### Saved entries
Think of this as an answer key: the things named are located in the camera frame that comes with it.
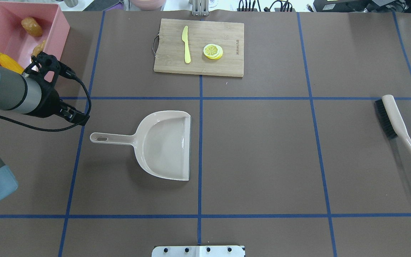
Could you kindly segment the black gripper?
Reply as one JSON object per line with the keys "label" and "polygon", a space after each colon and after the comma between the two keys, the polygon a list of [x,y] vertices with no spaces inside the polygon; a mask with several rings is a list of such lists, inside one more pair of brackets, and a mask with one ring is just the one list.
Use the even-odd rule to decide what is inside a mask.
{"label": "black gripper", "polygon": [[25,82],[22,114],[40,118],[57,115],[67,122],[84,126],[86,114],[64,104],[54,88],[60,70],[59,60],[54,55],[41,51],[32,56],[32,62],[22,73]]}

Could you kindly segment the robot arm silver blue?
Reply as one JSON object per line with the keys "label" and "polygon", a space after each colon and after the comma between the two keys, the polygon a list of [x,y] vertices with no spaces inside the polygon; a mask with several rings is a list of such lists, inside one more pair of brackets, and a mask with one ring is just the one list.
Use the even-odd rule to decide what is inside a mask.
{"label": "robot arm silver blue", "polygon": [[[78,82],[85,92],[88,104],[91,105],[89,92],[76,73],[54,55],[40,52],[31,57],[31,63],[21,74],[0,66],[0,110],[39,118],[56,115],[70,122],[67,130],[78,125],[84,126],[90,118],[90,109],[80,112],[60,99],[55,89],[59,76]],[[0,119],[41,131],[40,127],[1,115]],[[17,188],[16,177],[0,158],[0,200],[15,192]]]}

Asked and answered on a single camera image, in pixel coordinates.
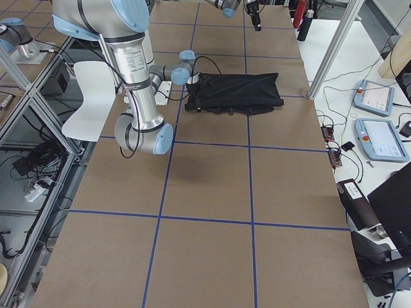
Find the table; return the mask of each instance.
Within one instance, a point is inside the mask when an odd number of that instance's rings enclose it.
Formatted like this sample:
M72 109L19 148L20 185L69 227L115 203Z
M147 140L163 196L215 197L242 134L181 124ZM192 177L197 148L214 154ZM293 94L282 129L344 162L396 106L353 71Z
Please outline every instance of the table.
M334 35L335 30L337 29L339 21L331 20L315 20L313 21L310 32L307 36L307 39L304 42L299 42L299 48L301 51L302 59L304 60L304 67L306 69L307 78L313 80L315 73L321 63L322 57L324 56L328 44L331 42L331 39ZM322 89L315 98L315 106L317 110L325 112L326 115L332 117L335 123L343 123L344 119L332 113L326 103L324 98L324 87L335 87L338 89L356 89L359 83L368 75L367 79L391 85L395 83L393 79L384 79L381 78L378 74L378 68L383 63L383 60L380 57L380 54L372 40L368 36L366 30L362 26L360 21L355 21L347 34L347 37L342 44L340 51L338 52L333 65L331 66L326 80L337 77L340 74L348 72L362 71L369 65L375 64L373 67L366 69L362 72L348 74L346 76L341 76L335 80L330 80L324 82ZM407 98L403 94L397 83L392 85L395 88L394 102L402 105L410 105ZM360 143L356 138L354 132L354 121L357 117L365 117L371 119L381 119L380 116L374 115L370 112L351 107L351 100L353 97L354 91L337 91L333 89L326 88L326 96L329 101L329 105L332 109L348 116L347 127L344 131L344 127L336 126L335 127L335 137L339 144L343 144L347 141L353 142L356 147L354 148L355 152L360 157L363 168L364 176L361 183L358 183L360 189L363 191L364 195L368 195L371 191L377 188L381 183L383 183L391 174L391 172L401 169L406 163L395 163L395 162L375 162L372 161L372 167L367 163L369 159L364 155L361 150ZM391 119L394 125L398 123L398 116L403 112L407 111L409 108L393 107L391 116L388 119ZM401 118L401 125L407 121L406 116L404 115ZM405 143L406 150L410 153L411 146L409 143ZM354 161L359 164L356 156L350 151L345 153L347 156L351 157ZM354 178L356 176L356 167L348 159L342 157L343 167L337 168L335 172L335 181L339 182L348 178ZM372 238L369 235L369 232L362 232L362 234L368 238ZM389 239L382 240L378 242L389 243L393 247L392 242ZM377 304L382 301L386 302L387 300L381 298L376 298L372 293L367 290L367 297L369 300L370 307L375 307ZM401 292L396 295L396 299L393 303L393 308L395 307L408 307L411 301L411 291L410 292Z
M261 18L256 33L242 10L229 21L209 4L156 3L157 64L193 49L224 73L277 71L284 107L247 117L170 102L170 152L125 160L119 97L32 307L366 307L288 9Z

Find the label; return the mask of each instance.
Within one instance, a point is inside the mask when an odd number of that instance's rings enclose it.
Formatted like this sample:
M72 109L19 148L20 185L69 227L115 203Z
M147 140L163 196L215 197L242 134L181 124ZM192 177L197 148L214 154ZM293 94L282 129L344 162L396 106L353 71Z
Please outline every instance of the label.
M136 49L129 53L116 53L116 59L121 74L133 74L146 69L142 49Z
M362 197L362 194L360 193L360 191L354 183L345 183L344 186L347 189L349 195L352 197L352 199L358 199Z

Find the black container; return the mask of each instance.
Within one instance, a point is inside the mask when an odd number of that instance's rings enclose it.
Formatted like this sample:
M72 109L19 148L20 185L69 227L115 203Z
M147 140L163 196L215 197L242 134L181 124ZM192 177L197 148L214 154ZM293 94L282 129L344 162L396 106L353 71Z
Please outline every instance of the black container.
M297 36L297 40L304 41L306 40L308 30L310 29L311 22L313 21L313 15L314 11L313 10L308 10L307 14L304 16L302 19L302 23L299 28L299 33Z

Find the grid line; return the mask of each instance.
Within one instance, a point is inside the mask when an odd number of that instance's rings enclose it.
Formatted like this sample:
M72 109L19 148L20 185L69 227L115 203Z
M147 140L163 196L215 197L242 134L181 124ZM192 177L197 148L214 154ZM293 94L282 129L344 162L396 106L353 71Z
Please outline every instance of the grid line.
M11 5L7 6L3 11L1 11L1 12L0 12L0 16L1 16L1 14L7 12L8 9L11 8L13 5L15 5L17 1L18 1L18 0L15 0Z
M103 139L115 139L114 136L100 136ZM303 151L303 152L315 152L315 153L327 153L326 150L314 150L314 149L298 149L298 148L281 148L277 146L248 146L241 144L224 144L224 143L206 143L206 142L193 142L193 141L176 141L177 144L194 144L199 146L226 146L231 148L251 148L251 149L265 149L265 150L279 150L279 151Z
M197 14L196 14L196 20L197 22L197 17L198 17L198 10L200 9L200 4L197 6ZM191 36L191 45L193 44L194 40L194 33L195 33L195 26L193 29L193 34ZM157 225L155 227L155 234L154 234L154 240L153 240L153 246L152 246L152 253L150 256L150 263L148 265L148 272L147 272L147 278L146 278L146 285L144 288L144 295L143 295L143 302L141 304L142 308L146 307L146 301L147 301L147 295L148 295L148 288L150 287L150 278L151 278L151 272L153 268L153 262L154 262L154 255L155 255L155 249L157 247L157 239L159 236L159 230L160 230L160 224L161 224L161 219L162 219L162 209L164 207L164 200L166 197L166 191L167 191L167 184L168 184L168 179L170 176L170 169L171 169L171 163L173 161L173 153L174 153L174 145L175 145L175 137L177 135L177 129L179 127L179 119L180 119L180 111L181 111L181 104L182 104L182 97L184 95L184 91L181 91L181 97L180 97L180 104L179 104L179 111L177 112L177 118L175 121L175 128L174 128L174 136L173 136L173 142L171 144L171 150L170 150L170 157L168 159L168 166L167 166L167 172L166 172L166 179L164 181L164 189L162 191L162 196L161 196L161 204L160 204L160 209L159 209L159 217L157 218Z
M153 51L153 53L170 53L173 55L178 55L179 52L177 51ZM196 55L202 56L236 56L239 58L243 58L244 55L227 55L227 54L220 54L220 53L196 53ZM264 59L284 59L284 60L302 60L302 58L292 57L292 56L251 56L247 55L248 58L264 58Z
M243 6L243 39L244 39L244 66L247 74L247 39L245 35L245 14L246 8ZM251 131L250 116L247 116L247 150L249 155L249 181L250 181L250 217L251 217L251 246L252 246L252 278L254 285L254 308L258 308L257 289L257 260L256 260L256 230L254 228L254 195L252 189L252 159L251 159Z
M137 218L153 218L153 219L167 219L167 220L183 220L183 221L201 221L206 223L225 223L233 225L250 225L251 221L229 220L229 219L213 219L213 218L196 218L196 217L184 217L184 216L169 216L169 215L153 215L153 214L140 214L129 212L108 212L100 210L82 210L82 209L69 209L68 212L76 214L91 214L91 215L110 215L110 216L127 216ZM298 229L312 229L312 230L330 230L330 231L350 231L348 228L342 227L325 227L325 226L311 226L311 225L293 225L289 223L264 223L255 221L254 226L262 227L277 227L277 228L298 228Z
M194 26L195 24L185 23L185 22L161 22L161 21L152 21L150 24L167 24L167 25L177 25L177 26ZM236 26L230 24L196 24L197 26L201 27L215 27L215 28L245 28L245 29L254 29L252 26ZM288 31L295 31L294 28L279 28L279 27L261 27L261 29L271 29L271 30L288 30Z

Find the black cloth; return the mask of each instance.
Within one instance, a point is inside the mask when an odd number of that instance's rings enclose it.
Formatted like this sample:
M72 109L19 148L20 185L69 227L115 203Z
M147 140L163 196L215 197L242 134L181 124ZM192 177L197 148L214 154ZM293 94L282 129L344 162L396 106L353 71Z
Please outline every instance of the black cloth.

### Problem details
Whatever lies between the first line of the data and the line holding "Could you kindly segment the robot", inclusive, should be repeated exactly, apart from the pictures.

### Solution for this problem
Think of this as an answer key: the things named are located in the camera frame that comes with it.
Could you kindly segment the black gripper?
Reply as one JSON object per line with the keys "label" and "polygon", a space after each colon and after the comma between the two keys, the polygon a list of [x,y] vertices with no spaces inside the polygon; a mask with several rings is a list of such lists, inside one more pair of brackets, and a mask with one ring is just the one list.
Use the even-odd rule to decide what is inside a mask.
{"label": "black gripper", "polygon": [[25,82],[22,114],[40,118],[57,115],[67,122],[84,126],[86,114],[64,104],[54,88],[60,70],[59,60],[54,55],[41,51],[32,56],[32,62],[22,73]]}

Could you kindly segment the robot arm silver blue?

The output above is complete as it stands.